- Task objective -
Transcribe all of the listing below in full.

- Data shown -

———

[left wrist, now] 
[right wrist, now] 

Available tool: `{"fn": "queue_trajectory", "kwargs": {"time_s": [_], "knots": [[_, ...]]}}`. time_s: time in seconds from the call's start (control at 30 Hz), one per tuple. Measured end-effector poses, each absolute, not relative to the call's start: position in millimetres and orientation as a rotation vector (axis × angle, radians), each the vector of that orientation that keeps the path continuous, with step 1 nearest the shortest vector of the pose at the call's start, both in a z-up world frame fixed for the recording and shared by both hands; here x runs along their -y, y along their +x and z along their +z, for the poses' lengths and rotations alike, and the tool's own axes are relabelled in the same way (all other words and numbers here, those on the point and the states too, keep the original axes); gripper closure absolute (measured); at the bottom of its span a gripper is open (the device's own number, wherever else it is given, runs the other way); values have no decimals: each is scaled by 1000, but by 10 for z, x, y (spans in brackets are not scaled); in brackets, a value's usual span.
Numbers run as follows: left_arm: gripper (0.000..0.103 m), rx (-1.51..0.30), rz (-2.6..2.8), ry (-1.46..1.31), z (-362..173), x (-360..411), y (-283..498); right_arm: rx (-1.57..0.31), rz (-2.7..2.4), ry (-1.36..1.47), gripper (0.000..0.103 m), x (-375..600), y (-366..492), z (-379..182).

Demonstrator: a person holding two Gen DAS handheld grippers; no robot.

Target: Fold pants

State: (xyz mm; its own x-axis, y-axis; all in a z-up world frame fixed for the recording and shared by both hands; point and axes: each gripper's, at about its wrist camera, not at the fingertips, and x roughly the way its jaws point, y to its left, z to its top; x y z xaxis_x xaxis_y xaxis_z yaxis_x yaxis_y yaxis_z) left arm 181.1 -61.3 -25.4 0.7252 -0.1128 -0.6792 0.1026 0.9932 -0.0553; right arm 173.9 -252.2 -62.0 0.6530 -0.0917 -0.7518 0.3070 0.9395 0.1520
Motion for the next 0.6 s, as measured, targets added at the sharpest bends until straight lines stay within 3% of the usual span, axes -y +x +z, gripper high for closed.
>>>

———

- Task solution -
[left wrist, now] 
[right wrist, now] 

Available tool: `{"fn": "queue_trajectory", "kwargs": {"time_s": [_], "knots": [[_, ...]]}}`. time_s: time in seconds from the call's start (control at 30 Hz), one per tuple. Measured end-effector poses, each absolute, not relative to the call's start: position in millimetres and orientation as a rotation vector (axis × angle, radians), each the vector of that orientation that keeps the path continuous, with step 1 nearest the shortest vector of the pose at the call's start, both in a z-up world frame fixed for the recording and shared by both hands; here x runs along their -y, y along their +x and z along their +z, for the poses' lengths and rotations alike, and the tool's own axes are relabelled in the same way (all other words and numbers here, those on the point and the states too, keep the original axes); gripper closure absolute (measured); at the bottom of its span a gripper is open (the device's own number, wherever else it is given, runs the other way); values have no decimals: each is scaled by 1000, but by 10 for z, x, y (spans in brackets are not scaled); in brackets, a value's usual span.
Numbers run as follows: left_arm: gripper (0.000..0.103 m), rx (-1.51..0.30), rz (-2.6..2.8), ry (-1.46..1.31), z (-362..173), x (-360..411), y (-283..498); right_arm: rx (-1.57..0.31), rz (-2.7..2.4), ry (-1.36..1.47), gripper (0.000..0.103 m), x (-375..600), y (-366..492), z (-379..182).

Demonstrator: a person holding two Gen DAS handheld grippers; no robot.

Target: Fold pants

State: (xyz mm; its own x-axis, y-axis; all in a z-up world frame fixed for the recording and shared by both hands; point and axes: each gripper's, at about its wrist camera, not at the fingertips, and x roughly the way its jaws point, y to its left, z to its top; x y z xaxis_x xaxis_y xaxis_z yaxis_x yaxis_y yaxis_z) left arm 181.1 -61.3 -25.4 0.7252 -0.1128 -0.6792 0.1026 0.9932 -0.0553; right arm 173.9 -252.2 -62.0 0.6530 -0.0917 -0.7518 0.3070 0.9395 0.1520
Motion for the next 0.6 s, as measured, targets added at the sharpest bends until straight lines stay within 3% of the usual span, axes -y +x +z, gripper high for closed.
>>>

The output above is the complete answer.